Die Lage ist sehr ernst. Der Anteil der Kabotage-Fahrten an den mautpflichtigen Kilometern ist enorm gestiegen und beläuft sich auf fast ein Drittel. Leider läuft aber nicht alles sauber ab: Systematisch wird besonders im Brandenburger Raum gegen die Kabotage-Regeln verstoßen. Die Lkw kommen leer über die Grenze und beginnen dann erst hier, tätig zu werden.

Wollen Sie bei der Kabotage das Rad am liebsten zurückdrehen?

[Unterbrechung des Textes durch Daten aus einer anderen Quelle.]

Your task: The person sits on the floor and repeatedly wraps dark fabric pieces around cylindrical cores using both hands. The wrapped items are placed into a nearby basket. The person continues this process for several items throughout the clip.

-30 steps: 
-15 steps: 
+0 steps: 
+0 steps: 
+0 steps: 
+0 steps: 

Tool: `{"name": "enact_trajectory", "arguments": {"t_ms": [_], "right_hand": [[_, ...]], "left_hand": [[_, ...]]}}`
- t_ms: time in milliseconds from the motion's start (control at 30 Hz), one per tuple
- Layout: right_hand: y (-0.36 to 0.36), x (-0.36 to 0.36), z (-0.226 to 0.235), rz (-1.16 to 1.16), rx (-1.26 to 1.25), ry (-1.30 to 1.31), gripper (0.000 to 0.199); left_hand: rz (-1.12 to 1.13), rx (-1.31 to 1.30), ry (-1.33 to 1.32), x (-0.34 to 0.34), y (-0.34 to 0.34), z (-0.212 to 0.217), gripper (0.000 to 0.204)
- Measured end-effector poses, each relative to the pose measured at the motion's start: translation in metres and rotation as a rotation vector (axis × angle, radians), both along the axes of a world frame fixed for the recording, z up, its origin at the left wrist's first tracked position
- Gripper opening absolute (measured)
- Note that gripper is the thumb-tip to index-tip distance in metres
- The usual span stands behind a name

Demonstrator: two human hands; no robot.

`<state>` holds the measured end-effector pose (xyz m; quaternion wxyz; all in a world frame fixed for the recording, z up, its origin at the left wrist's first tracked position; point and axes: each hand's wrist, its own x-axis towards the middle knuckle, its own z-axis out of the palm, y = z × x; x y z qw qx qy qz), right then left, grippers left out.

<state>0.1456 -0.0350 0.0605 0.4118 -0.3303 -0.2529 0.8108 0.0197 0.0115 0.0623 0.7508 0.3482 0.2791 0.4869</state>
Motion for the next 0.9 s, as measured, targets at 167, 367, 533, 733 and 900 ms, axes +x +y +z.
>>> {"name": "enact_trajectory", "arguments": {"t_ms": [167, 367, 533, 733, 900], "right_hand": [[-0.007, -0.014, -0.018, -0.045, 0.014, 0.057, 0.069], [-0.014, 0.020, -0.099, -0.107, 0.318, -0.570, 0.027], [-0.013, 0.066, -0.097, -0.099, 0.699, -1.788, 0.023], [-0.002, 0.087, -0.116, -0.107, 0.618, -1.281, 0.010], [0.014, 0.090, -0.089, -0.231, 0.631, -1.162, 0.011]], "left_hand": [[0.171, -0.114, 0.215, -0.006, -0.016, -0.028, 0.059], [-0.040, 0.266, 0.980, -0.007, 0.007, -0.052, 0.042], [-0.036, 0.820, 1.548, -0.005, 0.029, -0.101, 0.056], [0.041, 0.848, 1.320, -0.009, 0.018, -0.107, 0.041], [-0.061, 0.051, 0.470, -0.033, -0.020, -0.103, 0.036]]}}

Ehe wir das Rad zurückdrehen, müssen wir Mechanismen finden, damit die geltenden Regeln Anwendung finden. Dazu braucht es eine Aufzeichnungs- und Kontrollpflicht. Statistisch ist die Bundesrepublik heute nicht in der Lage zu sagen, wie viele Kabotage-Fahrten heute wo ausgeführt werden. Das Bundesamt für Güterverkehr kontrolliert Kabotage zwar am Rande mit, doch auch das BAG hat Personal abgebaut und tut sich bei der Kontrolle schwer. Es hat 2012 knapp 300 Fälle aufgedeckt – das kann nur die Spitze des Eisbergs sein.

Die EU-Kommission hat ja durchblicken lassen, dass es keine Lockerung geben wird. Stimmt Sie das zuversichtlich?

Nur begrenzt. Denn die aktuelle Kabotage-Regelung soll in Brüssel nur in der jetzigen Amtsperiode nicht mehr angefasst werden. Nächstes Jahr stehen Europawahlen an. Daher müssen wir an die Abgeordneten die Botschaft senden, dass der Markt nicht reif für eine Kabotage-Freigabe ist. Wir müssen zweitens dem Gesetzgeber deutlicher machen, welche Steuerausfälle ihm durch weggefallende Lohnsteuer, Kfz- und Mineralölsteuer entstehen und für den gesetzlichen Mindestlohn werben. Dann hätte der ausländische Fahrer, der in Deutschland Kabotage ausführt, hierzulande Anspruch auf mindestens 8,50 Euro. Das würde nicht nur dem Fahrer helfen, sondern auch der Branche insgesamt.

Zur Person

Mario Klepp ist seit Juni neuer Bundesfachgruppenleiter für die Branchen Spedition, Logistik und KEP bei der Gewerkschaft Verdi. Bereits nach seinem Studium war er knapp zehn Jahre bei der Gewerkschaft in unterschiedlichen Funktionen tätig gewesen. Zuletzt war der 39-Jährige bei der Gewerkschaft Nahrung-Genuss-Gaststätten (NGG) beschäftigt. Klepp studierte nach einer Lehre zum Zimmermann Sozialpädagogik in Neubrandenburg. Er hat einen elfjährigen Sohn und wohnt in Berlin.